**EXERCISE OBJECTIVE:** Repeat, word for word, each of the records shown below, without their pictures.

**Entries taken from a collection:**
************

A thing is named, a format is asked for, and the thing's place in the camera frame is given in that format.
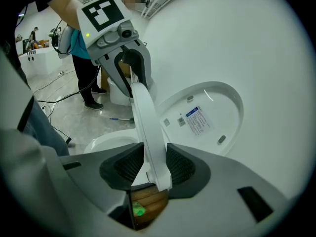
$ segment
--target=black shoe
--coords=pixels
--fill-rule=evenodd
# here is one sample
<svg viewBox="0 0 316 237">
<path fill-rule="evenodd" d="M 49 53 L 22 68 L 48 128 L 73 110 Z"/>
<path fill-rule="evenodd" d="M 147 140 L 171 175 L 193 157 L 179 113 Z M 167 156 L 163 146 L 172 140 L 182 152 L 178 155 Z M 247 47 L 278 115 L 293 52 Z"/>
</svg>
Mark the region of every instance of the black shoe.
<svg viewBox="0 0 316 237">
<path fill-rule="evenodd" d="M 100 109 L 103 109 L 103 105 L 99 104 L 99 103 L 92 103 L 92 104 L 87 104 L 87 103 L 84 103 L 84 105 L 89 108 L 89 109 L 93 109 L 95 111 L 98 111 Z"/>
<path fill-rule="evenodd" d="M 92 89 L 91 90 L 92 93 L 94 94 L 101 94 L 101 95 L 104 95 L 107 93 L 107 91 L 105 89 L 100 89 L 100 88 L 97 88 L 97 89 Z"/>
</svg>

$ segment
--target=white table
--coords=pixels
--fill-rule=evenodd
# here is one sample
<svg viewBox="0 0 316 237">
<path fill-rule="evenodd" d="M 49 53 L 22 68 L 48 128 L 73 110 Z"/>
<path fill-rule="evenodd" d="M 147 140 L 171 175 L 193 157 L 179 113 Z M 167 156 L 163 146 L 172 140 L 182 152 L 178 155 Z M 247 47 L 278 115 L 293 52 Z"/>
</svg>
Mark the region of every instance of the white table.
<svg viewBox="0 0 316 237">
<path fill-rule="evenodd" d="M 53 47 L 40 48 L 25 53 L 19 57 L 22 69 L 27 77 L 34 75 L 48 75 L 56 71 L 61 65 L 58 53 Z"/>
</svg>

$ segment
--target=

************

**ANSWER BELOW:**
A thing is named, a format is asked for, and the thing's place in the camera frame is given in that format.
$ segment
--target=black shoe
--coords=pixels
--fill-rule=evenodd
# here is one sample
<svg viewBox="0 0 316 237">
<path fill-rule="evenodd" d="M 49 53 L 22 68 L 48 128 L 73 110 Z"/>
<path fill-rule="evenodd" d="M 147 140 L 171 175 L 193 157 L 179 113 Z M 167 156 L 163 146 L 172 140 L 182 152 L 178 155 Z M 247 47 L 278 115 L 293 52 Z"/>
</svg>
Mark the region of every instance of the black shoe.
<svg viewBox="0 0 316 237">
<path fill-rule="evenodd" d="M 100 109 L 103 109 L 103 105 L 99 104 L 99 103 L 92 103 L 92 104 L 87 104 L 87 103 L 84 103 L 84 105 L 89 108 L 89 109 L 93 109 L 95 111 L 98 111 Z"/>
<path fill-rule="evenodd" d="M 92 89 L 91 90 L 92 93 L 94 94 L 101 94 L 101 95 L 104 95 L 107 93 L 107 91 L 105 89 L 100 89 L 100 88 L 97 88 L 97 89 Z"/>
</svg>

$ segment
--target=white table
--coords=pixels
--fill-rule=evenodd
# here is one sample
<svg viewBox="0 0 316 237">
<path fill-rule="evenodd" d="M 49 53 L 22 68 L 48 128 L 73 110 Z"/>
<path fill-rule="evenodd" d="M 147 140 L 171 175 L 193 157 L 179 113 Z M 167 156 L 163 146 L 172 140 L 182 152 L 178 155 Z M 247 47 L 278 115 L 293 52 Z"/>
</svg>
Mark the region of every instance of the white table.
<svg viewBox="0 0 316 237">
<path fill-rule="evenodd" d="M 53 47 L 40 48 L 25 53 L 19 57 L 22 69 L 27 77 L 34 75 L 48 75 L 56 71 L 61 65 L 58 53 Z"/>
</svg>

$ segment
--target=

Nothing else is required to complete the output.